Les Talents dans le secteur pharmaceutique Tunisien

  1. L’importance du secteur pharmaceutique en Tunisie :

La Tunisie est le premiers pays africain à s’être doté d’une industrie pharmaceutique. Dès les années 90, l’état a fourni un cadre juridique aidant au développement du secteur et à sa privatisation. La couverture des besoins du pays est passée de 14% en 1990 à 45% en 2010. Le développement des infrastructures ainsi que la compétitivité de la Tunisie en tant que hub en recherche et développement ont favorisé l’installation de plusieurs filiales de multinationales. En effet, la Tunisie dispose aujourd’hui de 35 centres de recherche, de 147 laboratoires et de 610 unités spécialisées dans la recherche scientifique dont 50% opèrent dans la biotechnologie. Ce secteur fait donc partie intégrante du parc économique tunisien. Malgré les perturbations suite à la révolution et la dépréciation du dinar, l’industrie pharmaceutique n’a cessé de se développer.

Il faut savoir que la Tunisie a investi de façon importante dans la formation médicale et paramédicale. Elle compte 4 facultés de médecine, une faculté de pharmacie, une faculté de médecine dentaire et plus que 20 écoles supérieures de santés.

Ces formations ont permis à la Tunisie de fournir les compétences nécessaires à cette industrie. Cependant, et comme tout secteur en expansion, la gestion des ressources humaines reste un sujet délicat.

  1. L’expérience de Lincoln Associates dans ce secteur :

Etant donné la dynamique du secteur, son développement et les contraintes locales, la gestion de ressources humaines, et particulièrement la gestion des Talents, s’en trouve directement impactée. On retrouve deux politiques en la matière :

  • Le recrutement externe d’experts ou de profils sénior, particulièrement difficile aujourd’hui ;
  • La mobilité interne en investissant dans les jeunes Talents.

Dans les deux cas, les enjeux peuvent être complexes. Le recrutement d’experts est vite limité de par la rareté des profils et peut constituer un coût important.
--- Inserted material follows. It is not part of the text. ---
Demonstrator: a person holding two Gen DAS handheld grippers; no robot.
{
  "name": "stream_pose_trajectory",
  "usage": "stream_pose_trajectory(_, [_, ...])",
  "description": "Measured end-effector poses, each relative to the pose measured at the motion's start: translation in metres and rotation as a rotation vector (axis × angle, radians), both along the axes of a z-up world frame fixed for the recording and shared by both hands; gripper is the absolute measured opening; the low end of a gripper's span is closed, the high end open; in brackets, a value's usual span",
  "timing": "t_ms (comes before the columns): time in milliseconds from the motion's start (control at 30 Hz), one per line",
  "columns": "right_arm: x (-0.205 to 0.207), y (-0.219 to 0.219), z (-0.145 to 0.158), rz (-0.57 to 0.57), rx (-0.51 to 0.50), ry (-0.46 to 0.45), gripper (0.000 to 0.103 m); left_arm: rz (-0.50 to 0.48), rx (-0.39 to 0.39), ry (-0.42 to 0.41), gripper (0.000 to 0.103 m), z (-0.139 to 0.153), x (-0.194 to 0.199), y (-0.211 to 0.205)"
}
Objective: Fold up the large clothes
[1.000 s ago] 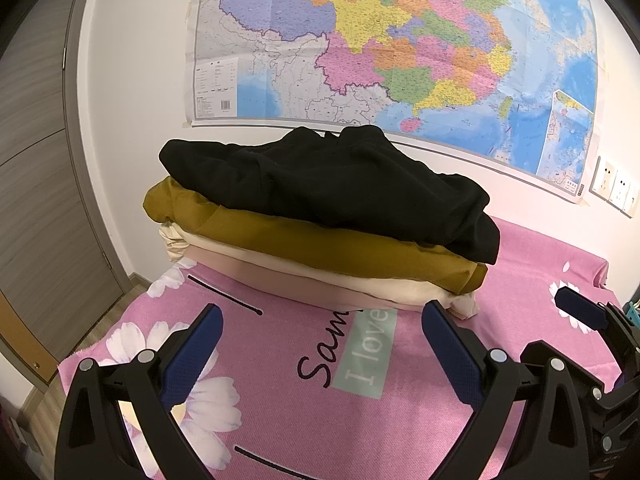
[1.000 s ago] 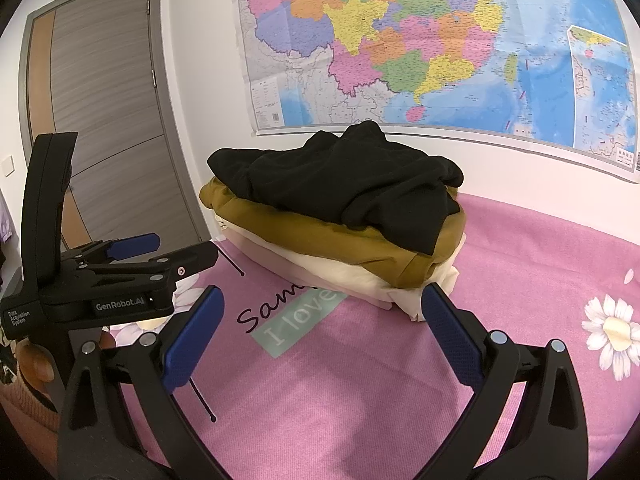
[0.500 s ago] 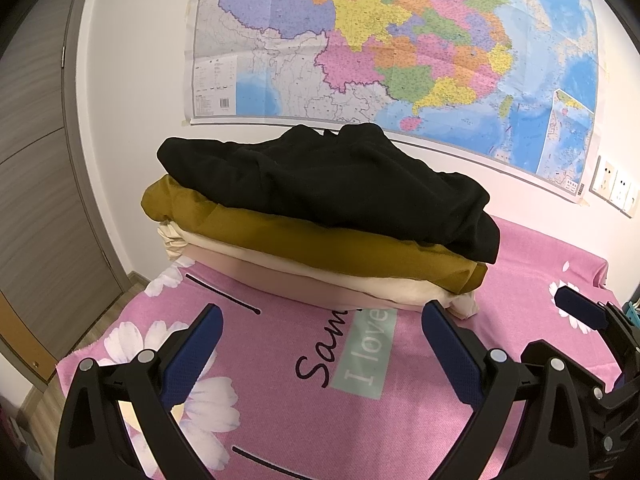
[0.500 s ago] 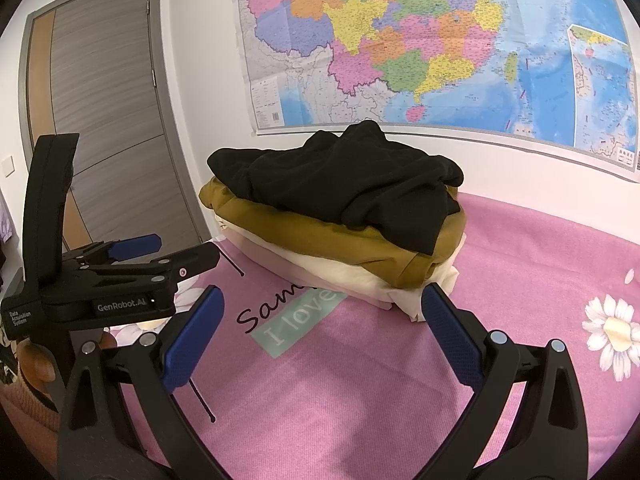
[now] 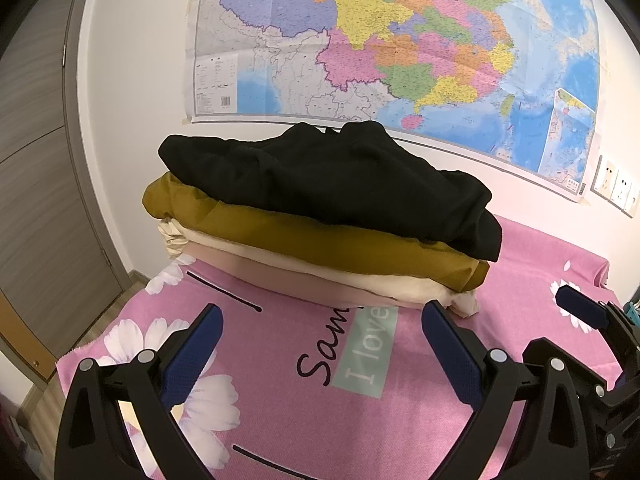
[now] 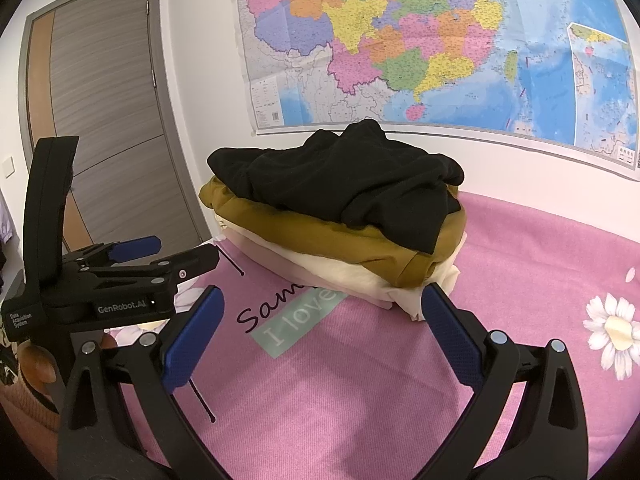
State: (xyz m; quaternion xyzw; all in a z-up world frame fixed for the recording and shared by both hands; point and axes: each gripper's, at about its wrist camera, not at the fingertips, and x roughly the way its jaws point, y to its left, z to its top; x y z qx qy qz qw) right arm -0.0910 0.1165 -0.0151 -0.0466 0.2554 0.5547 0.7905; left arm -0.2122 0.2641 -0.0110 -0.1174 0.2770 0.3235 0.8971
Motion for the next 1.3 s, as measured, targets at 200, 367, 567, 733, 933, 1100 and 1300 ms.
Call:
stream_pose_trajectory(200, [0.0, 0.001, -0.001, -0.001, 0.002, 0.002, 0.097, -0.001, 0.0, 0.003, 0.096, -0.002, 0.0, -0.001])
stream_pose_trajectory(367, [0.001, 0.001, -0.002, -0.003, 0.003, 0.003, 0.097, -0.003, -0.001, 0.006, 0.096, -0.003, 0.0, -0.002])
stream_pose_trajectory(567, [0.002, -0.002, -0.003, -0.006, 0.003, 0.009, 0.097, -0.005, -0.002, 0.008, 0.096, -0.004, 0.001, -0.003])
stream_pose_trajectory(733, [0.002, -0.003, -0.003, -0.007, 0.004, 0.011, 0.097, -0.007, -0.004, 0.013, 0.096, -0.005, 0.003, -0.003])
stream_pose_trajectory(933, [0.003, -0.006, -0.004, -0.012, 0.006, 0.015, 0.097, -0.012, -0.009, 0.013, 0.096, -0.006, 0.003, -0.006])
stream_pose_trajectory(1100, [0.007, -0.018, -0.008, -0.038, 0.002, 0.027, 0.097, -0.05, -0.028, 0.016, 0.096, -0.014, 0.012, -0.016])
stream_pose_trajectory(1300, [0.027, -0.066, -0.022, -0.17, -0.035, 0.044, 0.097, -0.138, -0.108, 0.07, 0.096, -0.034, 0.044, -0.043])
La gestion des Talents en interne par la mobilité semble donc une réponse plus intéressante, à condition de détecter les potentiels et de savoir comment les développer. Ces process sont de plus en plus externalisés auprès de cabinet conseil en Assessment Center, permettant aux organisations une objectivité saine.

Enfin, le secteur pharmaceutique est de plus en plus touché par la régionalisation des postes de Top Management : le scope couvert regroupe alors plusieurs pays et demande des Talents de haut niveau managérial. Les postes de Business Unit Management, Market Access et Regulatory sont les plus touché aujourd’hui.

  1. Recommandations/horizons du secteur en Tunisie :

Pour continuer de garder cette dynamique de développement permise grâce aux Talents que fournit la Tunisie, il semble nécessaire de préparer ces derniers à de nouveaux défis régionaux.

En effet, les formations aujourd’hui fournissent des compétences techniques de haut niveau mais ne préparent pas suffisamment au rôle managérial que ces fonctions peuvent prendre. De leur côté, les entreprises doivent préparer en amont les évolutions en investissant davantage dans les plans de formation en management pour mieux préparer les collaborateurs.

Externaliser les évaluations de ces potentiels est l’une des solutions possibles : elle permet une objectivité de l’évaluation et une acceptation par les collaborateurs du process. Par ailleurs, elle permet une évaluation du potentiel humain et managérial, en plus de l’évaluation technique classique.